Louis Mathieu Verdilhan (24 November 1875 – 15 December 1928) was a French artist known especially for his paintings of the Old Port of Marseille.
He was born in Saint-Gilles-du-Gard. His family moved to the Chartreux district in Marseille in 1877. Born into a poor family, he apprenticed to a house painter in 1890 but began drawing with the support of the Marseille artist Eugène Giraud. In 1895, he established a studio that he kept for his entire life, at No. 12 rue Fort-Notre-Dame. In 1898, he traveled for the first time to Paris and worked with the decorator Adrien Karbowsky to produce part of the ornamentation of the Salon du bois of the decorative arts pavilion for the 1900 World's Fair. He returned to Marseille in 1900. In 1902, he lost his left eye in an accident.
His artistic career began in 1902 with an exhibition at Galeries Braun in Marseille and then, in 1905, an exhibition at the Palace of Architects at the Avenue du Prado.[1] He exhibited in Paris in 1906 at the Salon des Indépendants. His early works were painted in a style reminiscent of Monticelli and van Gogh.[2] From 1907 to 1913 his work was influenced by Fauvism and German Expressionism.[3] From 1908 he participated regularly in the Salon d'Automne.[4] In 1909, he spent six months in Versailles where he made many paintings. He occupied from 1910 to 1914 a workshop at No. 12 quay of Rive Neuve.Mobilized in Toulon during the First World War, Verdilhan met Albert Marquet and was influenced by his work.[5] He also met André Suarès and Antoine Bourdelle.

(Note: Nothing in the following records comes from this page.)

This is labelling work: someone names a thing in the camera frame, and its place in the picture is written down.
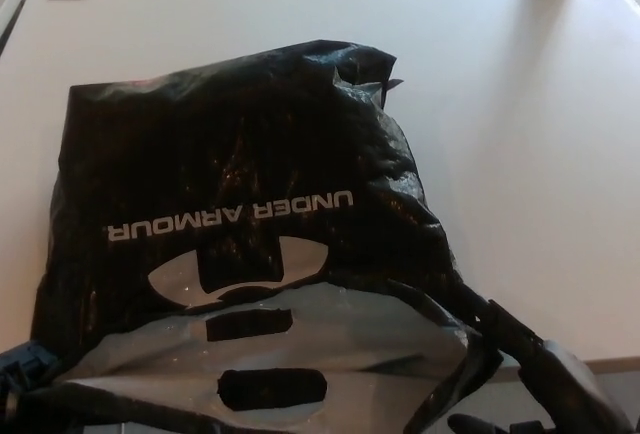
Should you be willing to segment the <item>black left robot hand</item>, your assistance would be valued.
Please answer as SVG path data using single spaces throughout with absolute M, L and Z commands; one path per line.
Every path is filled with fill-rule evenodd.
M 32 391 L 58 358 L 36 341 L 1 353 L 1 432 L 18 416 L 20 398 Z

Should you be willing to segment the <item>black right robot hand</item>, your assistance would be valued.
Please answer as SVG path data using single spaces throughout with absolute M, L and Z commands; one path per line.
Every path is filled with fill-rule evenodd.
M 635 431 L 588 366 L 558 343 L 542 339 L 465 284 L 455 286 L 441 300 L 447 311 L 519 364 L 522 384 L 549 414 L 558 433 Z

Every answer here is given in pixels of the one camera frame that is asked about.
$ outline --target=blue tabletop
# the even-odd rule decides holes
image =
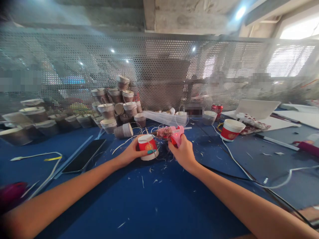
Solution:
[[[246,177],[229,157],[222,140],[212,126],[204,126],[200,121],[190,121],[188,126],[193,128],[186,130],[185,135],[193,142],[198,162],[234,176]],[[11,158],[57,151],[63,154],[62,159],[66,160],[89,136],[93,135],[92,140],[96,138],[98,132],[97,127],[77,129],[22,147],[13,147],[1,142],[1,184],[17,181],[33,184],[38,180],[41,183],[56,163],[44,162],[48,156],[14,162],[10,161]],[[90,162],[88,170],[119,155],[129,144],[127,142],[111,155],[125,140],[115,139],[114,135],[108,134],[101,138],[107,140],[100,150],[105,153],[97,155]],[[268,177],[268,186],[282,182],[287,169],[318,164],[306,153],[292,152],[261,139],[254,139],[253,136],[239,136],[234,142],[228,143],[228,146],[234,157],[260,182]],[[160,144],[159,151],[159,160],[136,159],[129,166],[113,173],[51,223],[38,238],[176,238],[177,235],[182,238],[232,238],[249,233],[218,198],[198,179],[183,170],[172,154],[167,153],[164,143]],[[262,152],[271,154],[274,151],[283,152],[285,155],[261,155]],[[318,204],[319,197],[313,192],[309,193],[308,188],[304,186],[307,184],[305,180],[316,179],[313,174],[296,173],[289,186],[276,192],[300,208]],[[53,180],[46,190],[76,175],[62,174]],[[228,179],[276,203],[267,192],[255,184]],[[291,187],[296,185],[303,186],[304,198],[293,193]],[[311,186],[313,191],[318,191],[315,184],[312,183]]]

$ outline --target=metal mesh panel
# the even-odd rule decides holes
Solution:
[[[316,40],[43,29],[5,29],[0,40],[2,74],[15,75],[2,84],[0,114],[33,98],[43,98],[54,112],[74,102],[91,108],[90,90],[115,87],[118,74],[131,80],[145,110],[189,103],[234,110],[241,99],[301,103],[318,97],[317,82],[302,87],[318,74]],[[40,72],[40,90],[23,86],[35,82],[29,72]]]

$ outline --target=red paper cup
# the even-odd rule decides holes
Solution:
[[[224,127],[222,129],[222,133],[220,137],[228,142],[233,142],[237,135],[246,127],[243,123],[232,120],[226,119],[224,122]]]
[[[156,150],[156,152],[154,153],[141,157],[141,160],[149,161],[156,158],[159,155],[159,151],[157,149],[153,135],[151,134],[143,135],[139,137],[138,141],[139,141],[140,151],[144,151],[144,150],[148,151],[148,150],[154,150],[154,149]]]

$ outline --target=left hand
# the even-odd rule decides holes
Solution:
[[[138,138],[143,136],[143,134],[138,135],[132,143],[124,150],[123,153],[121,153],[119,156],[114,158],[114,160],[118,163],[120,163],[121,167],[127,166],[129,163],[131,163],[134,159],[146,156],[149,154],[154,153],[153,150],[145,150],[145,151],[139,151],[139,142]]]

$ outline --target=black cable
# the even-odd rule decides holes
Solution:
[[[230,175],[230,174],[227,174],[227,173],[224,173],[224,172],[221,172],[217,169],[213,169],[211,167],[208,167],[208,166],[205,166],[203,164],[201,164],[202,166],[204,166],[205,168],[213,171],[213,172],[216,172],[216,173],[219,173],[221,175],[225,175],[225,176],[228,176],[228,177],[231,177],[231,178],[235,178],[235,179],[239,179],[239,180],[244,180],[244,181],[250,181],[250,182],[253,182],[253,183],[256,183],[256,184],[259,184],[259,185],[262,185],[260,182],[256,181],[256,180],[250,180],[250,179],[246,179],[246,178],[241,178],[241,177],[237,177],[237,176],[234,176],[234,175]],[[283,203],[285,203],[289,208],[291,208],[295,213],[297,213],[304,221],[305,223],[307,223],[311,228],[314,229],[313,225],[311,224],[310,221],[308,221],[300,212],[298,212],[298,210],[296,208],[294,208],[290,203],[288,203],[285,199],[283,199],[281,196],[279,196],[277,193],[275,193],[273,190],[271,189],[268,189],[270,193],[272,193],[273,195],[275,195],[277,198],[279,198]]]

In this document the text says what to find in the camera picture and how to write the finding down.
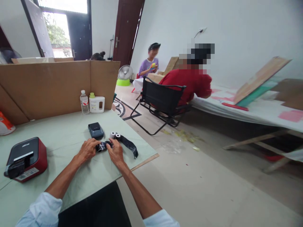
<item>debris on floor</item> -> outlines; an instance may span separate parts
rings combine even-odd
[[[166,135],[173,136],[175,134],[177,136],[177,137],[173,136],[171,138],[170,142],[163,145],[163,147],[165,148],[165,151],[168,153],[180,154],[181,151],[183,151],[185,149],[184,142],[189,142],[189,143],[193,144],[194,145],[193,149],[198,152],[198,151],[200,151],[200,148],[197,147],[195,142],[197,140],[199,140],[199,141],[206,143],[205,140],[203,140],[199,136],[194,135],[192,132],[189,132],[189,133],[185,132],[183,129],[181,129],[181,130],[176,129],[176,131],[173,131],[173,130],[167,131],[166,129],[161,129],[160,132],[163,132]]]

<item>hand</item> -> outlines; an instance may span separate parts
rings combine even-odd
[[[84,162],[94,157],[96,155],[95,147],[100,143],[100,141],[93,138],[84,141],[79,153],[75,156],[78,163],[82,165]]]
[[[113,148],[111,148],[109,144],[106,144],[106,147],[112,162],[117,166],[117,168],[126,165],[123,159],[123,149],[121,147],[121,144],[118,142],[118,140],[111,138],[110,141],[113,144]]]

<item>white plastic jug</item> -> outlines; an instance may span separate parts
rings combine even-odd
[[[95,96],[93,92],[89,95],[89,111],[91,113],[103,113],[105,105],[105,98],[103,96]]]

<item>pink paper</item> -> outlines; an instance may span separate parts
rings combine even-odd
[[[299,110],[284,111],[278,117],[292,122],[299,122],[303,118],[303,111],[299,111]]]
[[[231,97],[231,98],[222,98],[222,97],[217,97],[217,96],[211,96],[211,98],[213,99],[216,99],[216,100],[225,100],[225,101],[230,101],[230,102],[233,102],[234,101],[234,97]]]
[[[236,95],[236,93],[233,93],[233,92],[230,92],[230,91],[227,91],[226,93],[231,94],[231,95]]]
[[[220,89],[212,89],[211,93],[215,93],[215,92],[218,92],[220,91]]]

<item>plastic water bottle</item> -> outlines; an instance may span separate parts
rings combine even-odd
[[[82,113],[89,114],[88,97],[85,94],[85,90],[81,91],[80,102],[81,102]]]

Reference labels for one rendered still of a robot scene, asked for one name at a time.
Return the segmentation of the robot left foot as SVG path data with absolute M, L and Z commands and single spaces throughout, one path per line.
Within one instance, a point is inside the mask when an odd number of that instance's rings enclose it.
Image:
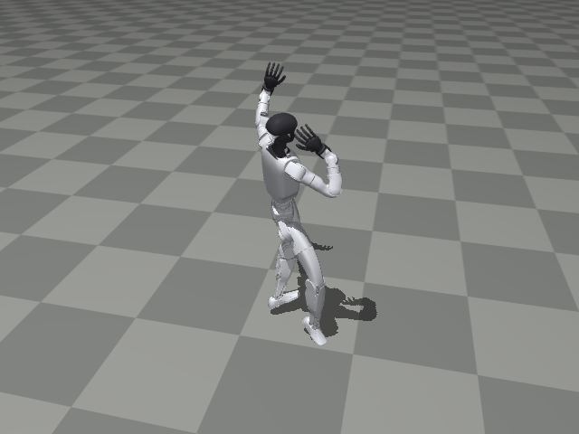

After the war, he resided successively in Aix-en-Provence, Cassis and Toulon. On 16 March 1919, he married Hélène Casile, the younger daughter of painter Alfred Casile. He exhibited in New York at the gallery Kraushaar.
The paintings he made between 1920 and 1926 are characterized by light, flat colors and harmonious forms bounded by simplified outlines.[6] In 1925 he painted a mural for the Provence pavilion of l'Exposition universelle. In 1926 he painted a decoration for the Opéra de Marseille: this painting represents the festival of 14 July in Marseille and was much criticized during the inauguration of the opera.
His palette darkened in the works of his final years. He died of laryngeal cancer on 15 December 1928 in Marseilles.
Verdilhan's brother was the painter and sculptor André Alexandre Verdilhan (1881–1963).